Example of observations, predictors and response for MLR.
In SLR, \hat{\beta}_1 captures the total marginal relationship between X and Y.
In MLR, each slope is a partial slope:
To simplify notation, we will express the MLR model in matrix form. We define the following:
\mathbf{X} = \begin{pmatrix} 1 & x_{11} & x_{12} & \cdots & x_{1p} \\ 1 & x_{21} & x_{22} & \cdots & x_{2p} \\ \vdots & \vdots & \vdots & \ddots & \vdots \\ 1 & x_{n1} & x_{n2} & \cdots & x_{np} \end{pmatrix}, \quad \boldsymbol{\beta} = \begin{pmatrix} \beta_0 \\ \beta_1 \\ \vdots \\ \beta_p \end{pmatrix},\quad \mathbf{Y} = \begin{pmatrix} Y_1 \\ Y_2 \\ \vdots \\ Y_n \end{pmatrix}. \quad \boldsymbol{\varepsilon} = \begin{pmatrix} \varepsilon_1 \\ \varepsilon_2 \\ \vdots \\ \varepsilon_n \end{pmatrix}.
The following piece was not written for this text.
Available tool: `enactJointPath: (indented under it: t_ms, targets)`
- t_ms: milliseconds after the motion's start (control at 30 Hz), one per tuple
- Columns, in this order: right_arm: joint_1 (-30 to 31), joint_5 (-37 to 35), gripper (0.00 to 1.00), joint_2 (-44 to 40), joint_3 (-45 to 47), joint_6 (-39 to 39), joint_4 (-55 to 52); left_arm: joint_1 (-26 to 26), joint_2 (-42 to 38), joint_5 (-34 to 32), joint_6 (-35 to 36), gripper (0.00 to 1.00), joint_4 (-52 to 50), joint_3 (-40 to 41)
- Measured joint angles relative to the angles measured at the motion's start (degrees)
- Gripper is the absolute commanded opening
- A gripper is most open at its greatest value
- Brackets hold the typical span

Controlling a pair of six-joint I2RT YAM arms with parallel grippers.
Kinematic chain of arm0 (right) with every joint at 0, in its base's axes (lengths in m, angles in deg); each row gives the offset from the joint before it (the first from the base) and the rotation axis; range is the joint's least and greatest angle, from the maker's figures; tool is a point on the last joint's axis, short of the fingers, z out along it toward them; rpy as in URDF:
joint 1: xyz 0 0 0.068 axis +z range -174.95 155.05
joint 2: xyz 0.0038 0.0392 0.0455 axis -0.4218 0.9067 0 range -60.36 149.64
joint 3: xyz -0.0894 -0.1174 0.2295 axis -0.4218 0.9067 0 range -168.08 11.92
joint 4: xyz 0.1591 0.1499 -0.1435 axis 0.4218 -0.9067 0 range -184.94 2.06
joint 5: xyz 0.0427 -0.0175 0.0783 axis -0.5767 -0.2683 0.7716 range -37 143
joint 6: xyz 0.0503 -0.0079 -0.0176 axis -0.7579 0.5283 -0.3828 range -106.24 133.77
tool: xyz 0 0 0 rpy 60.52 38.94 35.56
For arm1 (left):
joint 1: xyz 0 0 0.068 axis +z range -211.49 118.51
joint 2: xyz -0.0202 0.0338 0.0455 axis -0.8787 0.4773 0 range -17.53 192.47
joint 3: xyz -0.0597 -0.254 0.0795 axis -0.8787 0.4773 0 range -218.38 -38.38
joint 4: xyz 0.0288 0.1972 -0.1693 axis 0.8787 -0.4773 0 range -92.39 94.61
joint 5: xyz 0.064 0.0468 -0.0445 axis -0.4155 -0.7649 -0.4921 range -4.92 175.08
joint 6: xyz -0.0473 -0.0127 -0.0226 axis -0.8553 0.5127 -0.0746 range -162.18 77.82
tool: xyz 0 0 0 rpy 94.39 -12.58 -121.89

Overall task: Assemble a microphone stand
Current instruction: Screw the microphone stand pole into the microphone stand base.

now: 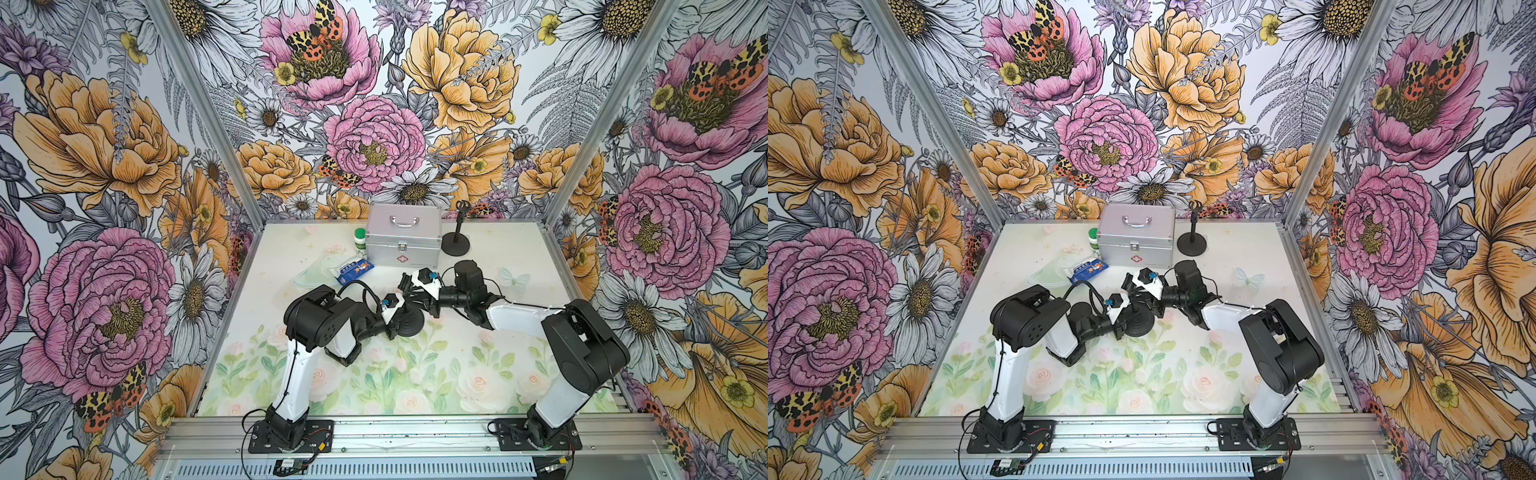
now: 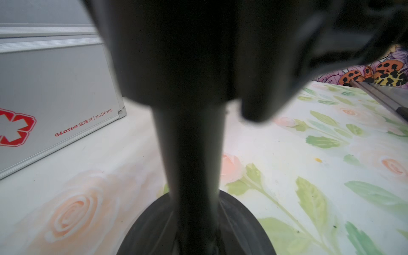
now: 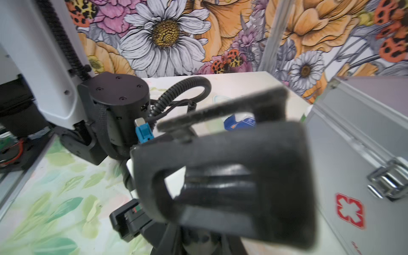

Then we can write our model as
\boldsymbol{Y} = \boldsymbol{X}\boldsymbol{\beta} + \boldsymbol{\varepsilon}.
where we have that \boldsymbol{\varepsilon}\sim\mathcal{N}(\mathbf{0}, \sigma^2 \mathbf{I}_n).
Note here that \boldsymbol{X} has p+1 columns (including the intercept) and n rows (observations).
This matrix formulation is more compact and allows us to derive the OLS estimator using linear algebra.
| Assumption | Matrix statement |
|---|---|
| Linearity | \mathbb{E}[\boldsymbol{\varepsilon}] = \mathbf{0} |
| Independence + Homoscedasticity | \text{Var}(\boldsymbol{\varepsilon}) = \sigma^2 \mathbf{I}_n |
| Normality | \boldsymbol{\varepsilon} \sim \mathcal{N}(\mathbf{0},\, \sigma^2 \mathbf{I}_n) |
| Full rank | \text{rank}(\mathbf{X}) = p + 1 (columns linearly independent) |
# Set seed and define true parameters
rng = np.random.default_rng(42)
n, p = 150, 3
beta0_true = 3.0 # intercept
beta_true = np.array([2.0, -1.5, 0.8]) # slopes
sigma_true = 2.0 # noise level
# Define the design matrix and response vector
X_pred = rng.normal(0, 1, size=(n, p))
X_design = np.column_stack([np.ones(n), X_pred])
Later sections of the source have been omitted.